E cosa andiamo cercando è la vittoria di una battaglia che è di tutti, ancora aperta, complessa e che probabilmente, anche se ci crea non poco imbarazzo ammetterlo, non ha un’unica e sola via, ma deve attraversare un confronto tecnico aperto ed un approccio critico funzionale ad un unico obiettivo: preservare la salute individuale e collettiva.
 
D’altronde è la stessa medicina ad insegnarcelo consegnandoci un approccio evidence based non indiscriminato ed indifferenziato ma attento alle peculiarità del singolo caso concreto, la medicina legale e la stessa ricerca ce lo ricordano specie a fronte di malattie nuove, complesse, dai contorni e dalla eziologia ancora non del tutto chiari come la Covid che impone tempestività certo, ma anche caute riflessioni alimentate dal dialogo e dal pensiero critico sul piano tecnico-scientifico che rifugga le mere opinioni e i “secondo me” e scevra da mere posizioni politiche e da inutili dibattiti mediatici privi di contraddittorio tecnico o non idoneamente argomentati tali da alimentare ulteriori divisioni, inasprire gli animi, creare sfiducia e confusione.

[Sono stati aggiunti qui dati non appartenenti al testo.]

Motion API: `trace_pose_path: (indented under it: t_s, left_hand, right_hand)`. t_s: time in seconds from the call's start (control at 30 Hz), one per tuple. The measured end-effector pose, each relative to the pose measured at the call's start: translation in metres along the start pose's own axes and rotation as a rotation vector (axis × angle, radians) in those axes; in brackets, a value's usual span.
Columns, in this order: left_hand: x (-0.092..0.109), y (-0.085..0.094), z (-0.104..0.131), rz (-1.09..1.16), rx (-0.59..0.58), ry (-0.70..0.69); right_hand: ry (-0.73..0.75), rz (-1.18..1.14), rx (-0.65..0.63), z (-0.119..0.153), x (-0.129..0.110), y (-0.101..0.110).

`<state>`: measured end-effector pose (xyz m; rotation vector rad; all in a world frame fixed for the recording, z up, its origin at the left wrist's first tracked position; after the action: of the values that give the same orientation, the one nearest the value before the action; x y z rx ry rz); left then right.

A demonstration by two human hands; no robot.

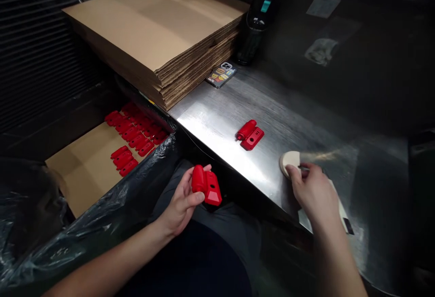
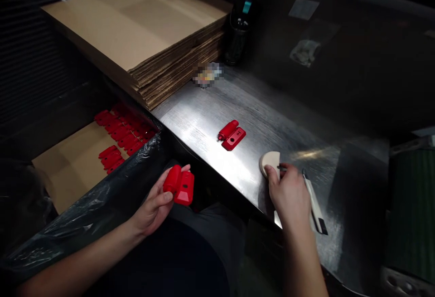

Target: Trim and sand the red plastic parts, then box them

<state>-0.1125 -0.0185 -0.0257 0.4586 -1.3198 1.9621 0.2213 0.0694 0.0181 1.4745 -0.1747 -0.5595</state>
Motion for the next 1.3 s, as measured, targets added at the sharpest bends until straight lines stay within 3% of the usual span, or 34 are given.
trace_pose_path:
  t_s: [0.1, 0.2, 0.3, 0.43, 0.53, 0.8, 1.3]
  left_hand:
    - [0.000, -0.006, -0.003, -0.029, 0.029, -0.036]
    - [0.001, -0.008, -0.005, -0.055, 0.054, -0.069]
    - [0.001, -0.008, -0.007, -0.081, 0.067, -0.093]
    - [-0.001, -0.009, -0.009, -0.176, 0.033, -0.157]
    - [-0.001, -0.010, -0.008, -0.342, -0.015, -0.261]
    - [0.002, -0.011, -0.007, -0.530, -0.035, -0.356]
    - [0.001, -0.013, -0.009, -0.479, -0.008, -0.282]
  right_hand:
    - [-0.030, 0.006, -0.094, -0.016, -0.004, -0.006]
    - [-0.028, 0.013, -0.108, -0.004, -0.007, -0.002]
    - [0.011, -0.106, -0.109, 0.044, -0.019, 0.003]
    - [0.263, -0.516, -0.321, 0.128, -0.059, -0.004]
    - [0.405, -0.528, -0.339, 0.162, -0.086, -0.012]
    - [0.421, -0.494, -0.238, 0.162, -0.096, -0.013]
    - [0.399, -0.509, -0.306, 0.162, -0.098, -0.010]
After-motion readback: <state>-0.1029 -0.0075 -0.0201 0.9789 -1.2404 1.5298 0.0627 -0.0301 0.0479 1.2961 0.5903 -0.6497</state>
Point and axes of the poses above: each hand's wrist, its own z-axis away from the middle knuckle, its own y-axis out of the back of the hand, x = y × z, the point moved 4 cm from there along -z, towards the middle knuckle, and after that the axes turned 2 degrees about z, right-handed, at the moved point
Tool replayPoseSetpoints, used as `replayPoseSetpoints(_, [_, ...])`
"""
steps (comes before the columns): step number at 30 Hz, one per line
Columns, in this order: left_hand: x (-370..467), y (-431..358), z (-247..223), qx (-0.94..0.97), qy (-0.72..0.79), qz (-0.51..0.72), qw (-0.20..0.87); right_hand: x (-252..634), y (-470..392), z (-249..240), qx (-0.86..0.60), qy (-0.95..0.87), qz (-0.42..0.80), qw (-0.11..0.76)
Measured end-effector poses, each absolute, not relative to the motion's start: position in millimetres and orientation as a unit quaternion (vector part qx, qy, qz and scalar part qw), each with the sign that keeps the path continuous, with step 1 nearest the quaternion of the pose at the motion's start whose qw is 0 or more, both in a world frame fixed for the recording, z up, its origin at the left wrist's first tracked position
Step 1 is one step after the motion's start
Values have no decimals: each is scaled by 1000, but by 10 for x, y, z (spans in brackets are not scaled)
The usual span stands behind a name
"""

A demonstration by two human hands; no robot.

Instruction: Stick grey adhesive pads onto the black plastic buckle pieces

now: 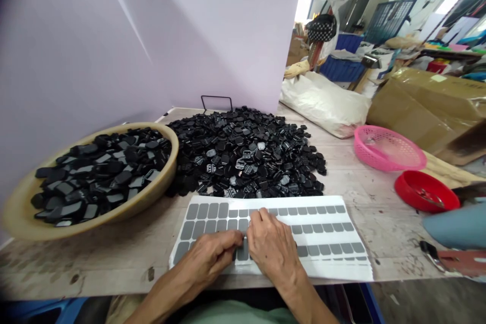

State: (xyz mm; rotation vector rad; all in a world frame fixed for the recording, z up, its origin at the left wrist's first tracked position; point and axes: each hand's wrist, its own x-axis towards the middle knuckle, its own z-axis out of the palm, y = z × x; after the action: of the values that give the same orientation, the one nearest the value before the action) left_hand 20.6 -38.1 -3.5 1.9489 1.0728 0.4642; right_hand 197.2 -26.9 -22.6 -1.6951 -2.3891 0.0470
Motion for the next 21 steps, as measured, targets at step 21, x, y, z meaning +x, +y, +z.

Ma è questo ciò che davvero andiamo cercando?
 
Certo l’aspetto della comunicazione è particolarmente importante nel suo significato etimologico di mettere in comune, dati, esperienze, informazioni e saperi e tale da rilevare non solo nell’aspetto contenutistico ma anche qualitativo e nei suoi effetti persuasivi incidendo non tanto e non solo sulle opinioni ma anche e soprattutto sui comportamenti.
 
Ma tanto è più complesso e ancora indiscutibilmente incerto il quadro di riferimento quanto è ancor più necessaria una comunicazione oggettiva, trasparente, chiara, onesta e fruibile dai cittadini che espliciti ed argomenti sul piano tecnico-scientifico le ragioni delle scelte e la loro indifferenziata applicazione alla generalità delle persone, che mal si concilia con informazioni prive di contenuto scientifico, con posizioni del tutto personali e divisive e con il sensazionalismo mediatico.
 
E all’alba della terza dose del vaccino anti-covid e della apertura della vaccinazione ai bambini nella fascia di età 5-11 anni è lecito e doveroso porre domande ed è dannoso non dare risposte o dare risposte senza le opportune cautele.
E se di risposte certe non ve ne sono, nonostante gli indiscutibili sforzi finora impiegati, è dovere politico, giuridico, ma ancor più morale, comunicare che ancora oggi risposte nette e a senso unico non ve ne sono, muovendosi con cautela e con pensiero critico nelle scelte.
 
E allora in tale contesto è lecito domandarsi perché e in che misura chi già presenta risposte immunitarie naturali e significative deve sottoporsi alla vaccinazione che ha per l’appunto il fine di produrle e perché le verifiche dei titoli anticorpali, spiccatamente differenziati per entità e durata sia in caso di malattia che di vaccinazione, non possano o debbano assurgere a criterio da valutare ai fini di un’ulteriore vaccinazione.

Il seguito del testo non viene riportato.